How do you write your first book? Just start writing.
Wondering about how do you write your first book isn’t going to get your far.
In fact – take my word for it – it won’t get you anywhere in days, weeks, months, or years.
You can wonder forever about ‘how do I write my first book’.
That said, here are some pointers on how to write your first book.
By now, you would have decided whether to write a fiction or non-fiction book.
The first step towards writing your first book is to be prepared for things going wrong.
Don’t start with the expectation everything will be plain sailing.
Expect complications, dead-ends, and even a creative impasse.
If you set out with this mindset, then you’ve won half the battle.
The best way to write your first book is to trick your mind into doing it.
How do you do it?
The worst thing to do if you’re writing a book is to tell your mind you’re writing a book.
Your mind then goes into a protective or defensive mode. Oh, I don’t think I can do it. It’s a tall order. It’s going to take years to do it. I’ll have to struggle with ideas for hours. The book may never get published. It may not be received well by the reading public.
In short, you’re defeated before you begin. And you’ll stay in the belief that you’re defeated and can never recover.
So, what do you do? You trick your mind (sometimes your greatest enemy) by saying that you’re not writing a book.
So, what do you say? Let’s say you’re writing a nonfiction book, and you plan to have ten chapters. Instead of saying that you’re going to write 10 chapters, you say you’re going to write 10 blog posts over 10 days or 10 weeks.
Does’ that seem doable? For one, the word blog post seems more approachable if you have written one before. Or if the word blog post doesn’t appeal to you, you can call it articles.
You don’t even have to say you’ll turn these 10 articles into 10 chapters. Just say you’ll write the 10 articles. Once written, then you can think about how to turn them into a book.
It has been done before. There’s no reason why you can’t do it if you really want to.
If writing a novel is what you have in mind, then there are two ways of approaching the job.
First, you think in terms of scenes. Instead of thinking of a novel beginning, middle, and end and getting overwhelmed, think in terms of scenes or situations.
So, you say, “I’m going to write 52 scenes or 52 situations. One scene or situation a week or even a day.”
So, you go out and focus on one scene. You write it to the best of your ability. You don’t worry about how the next scene would turn out. Or how the scene will fit into the whole novel.
So, you’re hardly thinking about writing a novel. You want to write scenes. To see where they go.

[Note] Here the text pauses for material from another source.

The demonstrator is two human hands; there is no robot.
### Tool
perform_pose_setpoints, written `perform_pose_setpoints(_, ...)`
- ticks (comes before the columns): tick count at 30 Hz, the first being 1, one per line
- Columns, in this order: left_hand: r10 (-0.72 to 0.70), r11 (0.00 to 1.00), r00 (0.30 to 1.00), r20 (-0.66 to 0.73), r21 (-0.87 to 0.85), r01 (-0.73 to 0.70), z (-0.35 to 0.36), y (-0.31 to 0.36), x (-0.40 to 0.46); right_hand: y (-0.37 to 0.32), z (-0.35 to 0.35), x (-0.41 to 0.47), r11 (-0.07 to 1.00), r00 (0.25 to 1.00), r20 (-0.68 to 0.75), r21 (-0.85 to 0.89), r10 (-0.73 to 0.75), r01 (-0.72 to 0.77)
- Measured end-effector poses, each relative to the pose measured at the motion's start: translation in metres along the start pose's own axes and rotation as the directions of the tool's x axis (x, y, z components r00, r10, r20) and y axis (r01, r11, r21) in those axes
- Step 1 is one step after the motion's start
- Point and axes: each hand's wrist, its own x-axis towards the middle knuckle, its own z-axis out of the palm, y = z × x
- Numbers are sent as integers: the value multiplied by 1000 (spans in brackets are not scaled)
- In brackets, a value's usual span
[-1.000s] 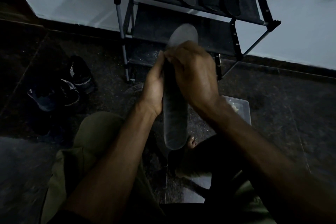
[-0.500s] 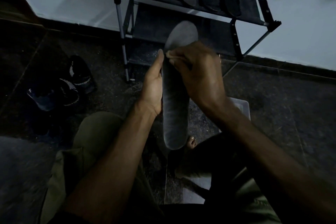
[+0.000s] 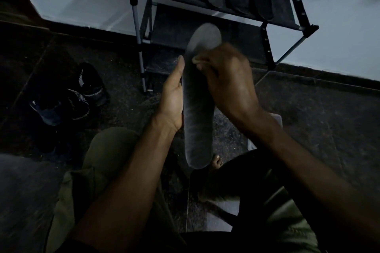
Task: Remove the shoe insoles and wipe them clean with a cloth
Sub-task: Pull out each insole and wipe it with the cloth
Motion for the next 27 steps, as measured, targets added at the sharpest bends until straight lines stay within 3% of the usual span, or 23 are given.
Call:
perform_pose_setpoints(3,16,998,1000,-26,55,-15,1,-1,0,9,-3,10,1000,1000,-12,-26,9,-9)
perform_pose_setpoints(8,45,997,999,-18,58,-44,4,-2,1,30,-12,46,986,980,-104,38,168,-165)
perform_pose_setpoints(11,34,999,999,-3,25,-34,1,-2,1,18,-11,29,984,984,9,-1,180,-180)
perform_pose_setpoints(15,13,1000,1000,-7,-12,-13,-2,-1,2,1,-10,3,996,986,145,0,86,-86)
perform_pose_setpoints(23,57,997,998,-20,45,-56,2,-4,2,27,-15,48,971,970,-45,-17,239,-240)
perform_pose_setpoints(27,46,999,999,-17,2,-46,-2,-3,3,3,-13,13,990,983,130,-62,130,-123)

If the scenes approach doesn’t appeal to you, you can treat your novel as a series of short stories.
If the short story format comes naturally to you, you can go for this approach.
You may want to divide your novel into chapters of 5,000 words each. If you aim for 12 chapters, then you’ll have about 60000 words.
So, all you need is to write 12 short stories to complete a novel.
But the challenge with the short story format is that all the stories must flow naturally into the next.